Féminisme de pouvoir : Sororité à huis clos
- Eleonore Bassop
- 16 févr.
- 2 min de lecture
Dernière mise à jour : 16 févr.
Il y a quelque chose de troublant dans l’image que l’on se fait de la sororité au sommet. Une belle promesse de solidarité entre femmes, un front uni contre le plafond de verre, une main tendue à celles qui suivent. Et pourtant, derrière ce vernis d’émancipation collective, une autre réalité se dessine : celle d’une élite féminine qui s’organise pour se coopter, qui parle d’inclusion tout en verrouillant les portes derrière elle.

Jane Fonda, icône féministe et actrice engagée, l’avait dénoncé sans détour au moment du lancement de #MeToo, un mouvement qu’elle voyait dominé par des femmes blanches et aisées. Une indignation sélective, qui mettait de côté les premières particulièrement concernées par les violences sexistes et sexuelles : les femmes racisées, précaires, travailleuses invisibles de l’ombre. Cette fracture, elle ne date pas d’hier. Déjà dans les années 70, la militante afro-féministe Bell Hooks alertait sur la manière dont certaines féministes blanches se battaient pour accéder aux mêmes privilèges que les hommes, sans remettre en question les structures de domination qui broyaient les plus vulnérables.

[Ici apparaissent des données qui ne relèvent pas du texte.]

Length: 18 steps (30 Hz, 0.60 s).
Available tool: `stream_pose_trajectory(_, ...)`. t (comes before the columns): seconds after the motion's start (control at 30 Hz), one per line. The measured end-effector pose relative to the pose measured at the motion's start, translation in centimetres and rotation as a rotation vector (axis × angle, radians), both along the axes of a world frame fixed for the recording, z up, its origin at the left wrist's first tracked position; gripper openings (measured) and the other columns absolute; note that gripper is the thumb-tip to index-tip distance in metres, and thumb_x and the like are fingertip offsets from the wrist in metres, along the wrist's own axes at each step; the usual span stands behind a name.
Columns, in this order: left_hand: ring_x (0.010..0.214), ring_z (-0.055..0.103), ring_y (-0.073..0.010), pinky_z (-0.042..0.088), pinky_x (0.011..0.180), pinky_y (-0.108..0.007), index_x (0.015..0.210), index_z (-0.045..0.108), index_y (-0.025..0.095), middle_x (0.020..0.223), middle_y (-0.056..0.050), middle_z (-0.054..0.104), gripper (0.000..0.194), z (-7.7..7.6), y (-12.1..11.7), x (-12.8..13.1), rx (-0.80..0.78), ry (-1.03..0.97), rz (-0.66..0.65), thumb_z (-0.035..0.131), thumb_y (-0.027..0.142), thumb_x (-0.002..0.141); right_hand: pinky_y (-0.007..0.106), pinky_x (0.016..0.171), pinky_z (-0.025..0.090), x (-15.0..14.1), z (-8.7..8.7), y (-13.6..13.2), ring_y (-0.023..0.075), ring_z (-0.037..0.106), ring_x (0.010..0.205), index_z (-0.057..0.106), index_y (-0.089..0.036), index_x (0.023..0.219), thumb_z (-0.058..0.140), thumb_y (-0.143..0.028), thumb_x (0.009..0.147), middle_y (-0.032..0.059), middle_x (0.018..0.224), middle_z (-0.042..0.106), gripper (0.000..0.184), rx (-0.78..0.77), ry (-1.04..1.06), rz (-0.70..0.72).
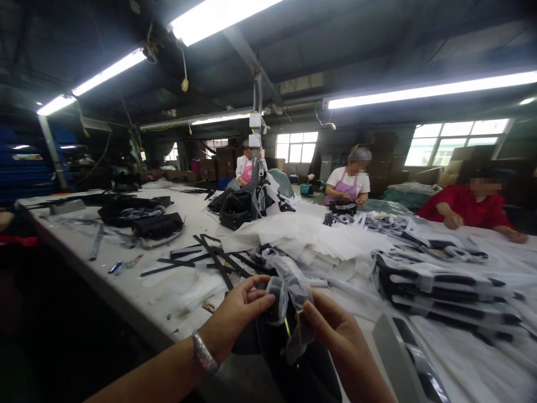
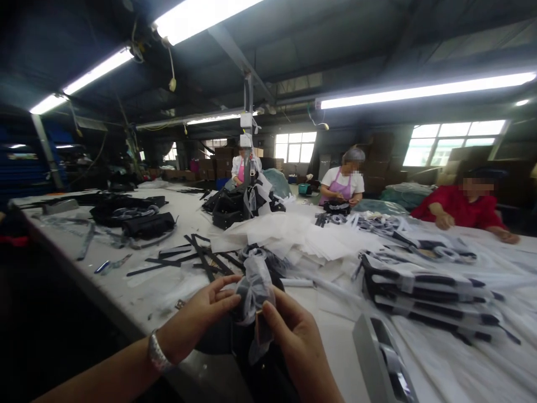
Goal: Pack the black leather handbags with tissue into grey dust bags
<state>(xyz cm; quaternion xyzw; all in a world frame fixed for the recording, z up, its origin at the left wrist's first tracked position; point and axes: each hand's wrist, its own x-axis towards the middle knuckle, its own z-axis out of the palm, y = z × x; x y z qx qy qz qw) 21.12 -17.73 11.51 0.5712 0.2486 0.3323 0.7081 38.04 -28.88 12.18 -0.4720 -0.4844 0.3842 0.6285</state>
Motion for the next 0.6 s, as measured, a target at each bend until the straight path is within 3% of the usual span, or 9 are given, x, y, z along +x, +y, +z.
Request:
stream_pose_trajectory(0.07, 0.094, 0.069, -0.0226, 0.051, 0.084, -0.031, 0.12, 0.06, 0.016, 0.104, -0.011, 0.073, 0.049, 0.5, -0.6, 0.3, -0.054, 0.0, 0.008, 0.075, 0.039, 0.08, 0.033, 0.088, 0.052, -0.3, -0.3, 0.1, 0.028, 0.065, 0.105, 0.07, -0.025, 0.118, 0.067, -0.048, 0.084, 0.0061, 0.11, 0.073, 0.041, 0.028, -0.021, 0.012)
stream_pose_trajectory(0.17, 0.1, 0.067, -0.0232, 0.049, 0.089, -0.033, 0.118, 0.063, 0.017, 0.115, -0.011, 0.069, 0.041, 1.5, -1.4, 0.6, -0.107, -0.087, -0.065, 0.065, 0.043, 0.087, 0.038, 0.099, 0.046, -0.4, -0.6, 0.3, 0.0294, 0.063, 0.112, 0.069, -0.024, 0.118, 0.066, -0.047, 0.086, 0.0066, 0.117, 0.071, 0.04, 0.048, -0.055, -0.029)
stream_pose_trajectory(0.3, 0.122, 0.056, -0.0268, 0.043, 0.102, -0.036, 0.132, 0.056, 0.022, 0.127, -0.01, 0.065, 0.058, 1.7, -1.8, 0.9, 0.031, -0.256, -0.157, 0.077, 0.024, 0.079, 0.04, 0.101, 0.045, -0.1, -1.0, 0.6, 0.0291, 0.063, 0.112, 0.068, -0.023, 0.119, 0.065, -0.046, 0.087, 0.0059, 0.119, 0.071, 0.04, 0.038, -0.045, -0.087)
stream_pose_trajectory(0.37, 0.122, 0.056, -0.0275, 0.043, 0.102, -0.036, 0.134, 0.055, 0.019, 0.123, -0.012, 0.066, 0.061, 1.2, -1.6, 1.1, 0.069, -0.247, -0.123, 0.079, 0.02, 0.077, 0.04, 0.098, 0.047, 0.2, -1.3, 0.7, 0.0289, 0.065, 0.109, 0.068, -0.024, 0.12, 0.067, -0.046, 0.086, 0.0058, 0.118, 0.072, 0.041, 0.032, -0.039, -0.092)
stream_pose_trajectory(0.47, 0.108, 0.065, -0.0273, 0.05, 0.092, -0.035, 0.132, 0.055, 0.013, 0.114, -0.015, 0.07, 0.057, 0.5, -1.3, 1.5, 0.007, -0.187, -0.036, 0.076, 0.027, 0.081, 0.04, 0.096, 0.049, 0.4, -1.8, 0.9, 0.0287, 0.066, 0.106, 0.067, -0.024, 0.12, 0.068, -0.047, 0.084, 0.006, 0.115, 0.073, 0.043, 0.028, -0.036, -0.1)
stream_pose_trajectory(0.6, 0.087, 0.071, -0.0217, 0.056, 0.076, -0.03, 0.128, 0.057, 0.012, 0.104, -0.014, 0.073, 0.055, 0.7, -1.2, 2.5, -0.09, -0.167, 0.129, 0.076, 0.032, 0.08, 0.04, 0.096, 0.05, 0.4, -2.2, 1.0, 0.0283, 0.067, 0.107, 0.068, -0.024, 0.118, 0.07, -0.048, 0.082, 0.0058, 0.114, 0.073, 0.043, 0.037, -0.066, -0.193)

Aujourd’hui, l’histoire se répète. Dans les hautes sphères des entreprises, des femmes accèdent aux postes-clés, occupent des sièges en conseil d’administration, dirigent des multinationales. Mais combien d’entre elles tendent réellement la main aux autres femmes, à celles qui n’ont pas eu le même parcours, le même réseau, le même capital social ? À trop vouloir mimer les cercles élitistes masculins, certaines finissent par en reproduire les codes : cooptation, entre-soi, condescendance.
Le pouvoir, après tout, a toujours été une affaire de caste avant d’être une affaire de genre. Margaret Atwood l’illustrait brillamment dans La Servante écarlate, où les Épouses, femmes de l’élite, ne remettent jamais en cause le système oppressif qui les sert. Elles y participent, elles en tirent profit, et elles méprisent celles qui sont en bas de l’échelle.

Le cas de Sheryl Sandberg, ex-directrice des opérations de Facebook, est frappant. Son livre Lean In, qui encourage les femmes à s’affirmer dans le monde du travail, s’adressait surtout à celles qui avaient déjà les cartes en main pour y parvenir. Son discours ne concernait pas les mères célibataires cumulant deux emplois sous-payés, ni les femmes racisées victimes de discrimination systémique.

Alors, ce féminisme des classes supérieures bénéficiera-t-il à toutes ? L’histoire montre que non. Parce que le combat pour l’égalité ne peut se limiter à une question de parité en entreprise, à des quotas de femmes PDG ou à des panels sur la diversité en conférence. Il doit être un combat pour toutes, y compris pour celles qui n’ont pas la voix, le réseau ou le privilège d’être écoutées.
Tant que la sororité se vivra à huis clos, elle ne sera qu’un miroir aux alouettes.